Charlotte Perkins Gilman, Het gele behang (1892). Nederlandse vertaling, De Bonte Was, 1977
14
Dit bed is niet in beweging te krijgen.
Ik probeerde het op te tillen en te duwen tot ik lam was en toen werd ik zo
boos dat ik een klein stukje van een hoek heb afgebeten maar het deed zeer
aan mijn tanden.
Toen scheurde ik al het papier eraf waar ik bij kon terwijl ik op de vloer
stond. Het kleeft vreselijk en het patroon heeft daar plezier in! Al die
gewurgde hoofden en uitpuilende ogen en waggelende zwamgroeisels gillen
van het lachen!
Ik word boos genoeg om iets wanhopigs te doen.

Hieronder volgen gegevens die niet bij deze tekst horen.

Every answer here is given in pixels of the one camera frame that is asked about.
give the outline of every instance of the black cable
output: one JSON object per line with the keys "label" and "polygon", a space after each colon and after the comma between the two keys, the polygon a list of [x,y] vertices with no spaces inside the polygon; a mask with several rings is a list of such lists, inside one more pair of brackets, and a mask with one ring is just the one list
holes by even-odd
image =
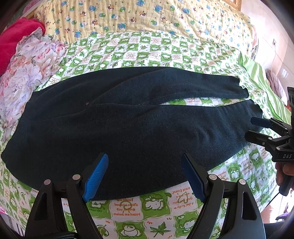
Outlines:
{"label": "black cable", "polygon": [[49,234],[41,237],[34,237],[29,239],[78,239],[78,234],[75,232],[60,232]]}
{"label": "black cable", "polygon": [[266,205],[266,207],[267,207],[268,205],[270,205],[270,203],[275,199],[275,197],[276,197],[278,194],[279,194],[279,192],[273,197],[272,200],[270,200],[270,202]]}

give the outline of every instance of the floral pillow
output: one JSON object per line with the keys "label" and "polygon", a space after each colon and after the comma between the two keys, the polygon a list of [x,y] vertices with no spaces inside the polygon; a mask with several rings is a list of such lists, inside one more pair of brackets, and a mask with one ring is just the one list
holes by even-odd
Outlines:
{"label": "floral pillow", "polygon": [[5,131],[2,140],[10,135],[33,91],[58,71],[66,52],[67,45],[42,34],[39,27],[23,37],[0,78],[0,123]]}

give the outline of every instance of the tiled wall
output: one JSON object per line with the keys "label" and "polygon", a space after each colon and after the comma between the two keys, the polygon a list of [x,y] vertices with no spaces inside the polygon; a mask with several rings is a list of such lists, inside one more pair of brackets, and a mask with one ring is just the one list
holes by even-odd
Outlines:
{"label": "tiled wall", "polygon": [[285,92],[294,87],[294,44],[274,13],[260,0],[242,0],[241,12],[251,18],[259,38],[256,61],[278,75]]}

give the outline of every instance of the human hand
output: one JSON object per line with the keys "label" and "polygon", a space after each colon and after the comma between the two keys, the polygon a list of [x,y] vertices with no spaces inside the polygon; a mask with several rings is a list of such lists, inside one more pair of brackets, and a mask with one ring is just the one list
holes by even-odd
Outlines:
{"label": "human hand", "polygon": [[275,168],[277,170],[276,182],[279,186],[283,183],[285,175],[294,176],[294,163],[276,163]]}

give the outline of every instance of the black handle
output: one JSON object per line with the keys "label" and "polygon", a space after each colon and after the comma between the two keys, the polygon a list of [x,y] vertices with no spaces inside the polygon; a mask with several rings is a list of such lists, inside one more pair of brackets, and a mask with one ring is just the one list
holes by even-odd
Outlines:
{"label": "black handle", "polygon": [[294,176],[285,175],[282,185],[279,188],[279,193],[283,196],[287,196],[290,188],[294,183]]}

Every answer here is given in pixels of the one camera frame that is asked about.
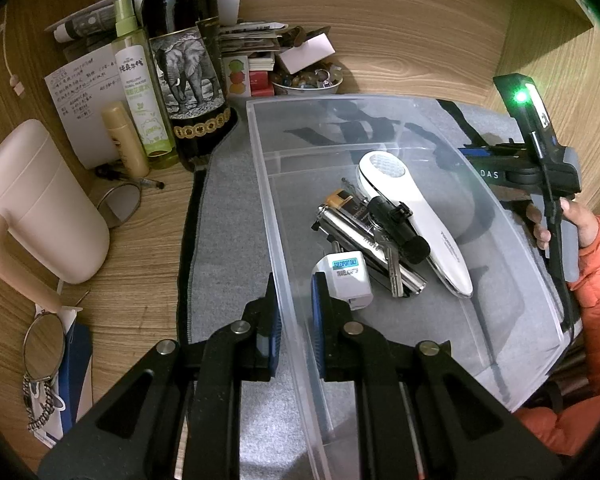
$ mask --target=green led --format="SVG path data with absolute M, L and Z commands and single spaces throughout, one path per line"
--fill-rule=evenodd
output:
M 518 90 L 513 98 L 517 103 L 526 103 L 529 101 L 529 94 L 525 90 Z

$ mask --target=bowl of candy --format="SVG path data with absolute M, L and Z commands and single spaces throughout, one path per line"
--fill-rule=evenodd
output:
M 269 73 L 275 95 L 328 95 L 338 92 L 342 69 L 333 63 L 318 62 L 295 74 Z

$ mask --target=metal screw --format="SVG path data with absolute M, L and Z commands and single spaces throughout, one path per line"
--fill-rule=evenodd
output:
M 440 347 L 437 343 L 434 343 L 433 341 L 423 341 L 418 345 L 418 348 L 420 349 L 420 352 L 429 357 L 438 355 L 438 353 L 440 352 Z
M 231 332 L 234 334 L 245 334 L 249 330 L 251 330 L 251 325 L 248 321 L 239 319 L 238 321 L 231 323 Z
M 176 349 L 176 343 L 171 339 L 163 339 L 155 346 L 155 349 L 160 355 L 168 355 Z
M 343 328 L 349 335 L 362 334 L 362 331 L 365 329 L 365 327 L 362 326 L 362 323 L 358 323 L 357 321 L 347 321 Z

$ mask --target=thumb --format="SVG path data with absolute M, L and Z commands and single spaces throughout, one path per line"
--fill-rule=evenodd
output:
M 565 198 L 560 199 L 563 216 L 578 228 L 580 247 L 592 244 L 598 235 L 598 219 L 582 204 L 571 202 Z

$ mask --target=cup handle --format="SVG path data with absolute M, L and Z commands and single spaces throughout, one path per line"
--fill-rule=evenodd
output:
M 0 214 L 0 279 L 46 311 L 57 313 L 62 307 L 60 295 L 7 253 L 5 240 L 8 230 L 9 225 Z

Uit het raam springen zou een bewonderenswaardige vorm van
lichaamsbeweging zijn, maar de tralies zijn te sterk om het zelfs maar te
proberen.
Ik zou het trouwens toch niet doen. Natuurlijk niet. Ik weet heel goed dat
zo'n stap onfatsoenlijk is en verkeerd uitgelegd kan worden.
Ik heb zelfs geen zin uit het raam te kijken er zijn zoveel van die
kruipende vrouwen, en ze kruipen zo snel.
Ik vraag me af of ze allemaal uit het behang komen, zoals ik?
Maar ik ben nu veilig vastgebonden met mijn zo goed verstopte touw - je
krijgt mij niet op de weg daar!
Ik neem aan dat ik vannacht terug moet naar achter het patroon, en dat is
wreed!
Het is zo prettig eruit te zijn in deze grote kamer en rond te kruipen zoals ik
het zelf prettig vind.
Ik wil niet naar buiten. Ik ga niet, zelfs niet als Jennie het me vraagt.
Want buiten moet je op de grond kruipen, en alles is er groen in plaats van
geel!
Maar hier kan ik makkelijk over de grond kruipen, en mijn schouder past
precies in die lange groef rondom langs de muur, dus ik kan niet verdwalen.
Hé, daar is John aan de deur!
Het heeft geen zin, jongeman, je kunt hem niet open krijgen!
Wat roept en bonst hij!
Nu schreeuwt hij om een bijl.
Het zou zonde zijn die mooie deur in te slaan!
'Lieve John', zei ik met mijn liefste stem, 'de sleutel ligt beneden bij de
stoep, onder een weegbreeblad! '
Dat hield hem een paar minuten rustig.
Toen zei hij - erg rustig: 'Doe de deur open, liefje!'
'Dat kan ik niet!' zei ik, 'de sleutel ligt bij de voordeur onder een
weegbreeblad!'
En toen zei ik het nog eens, herhaalde het, erg lief en langzaam, en ik zei het
zo vaak dat hij wel moest gaan kijken, en hij vond hem natuurlijk, en kwam
binnen. Hij bleef stokstijf staan bij de deur.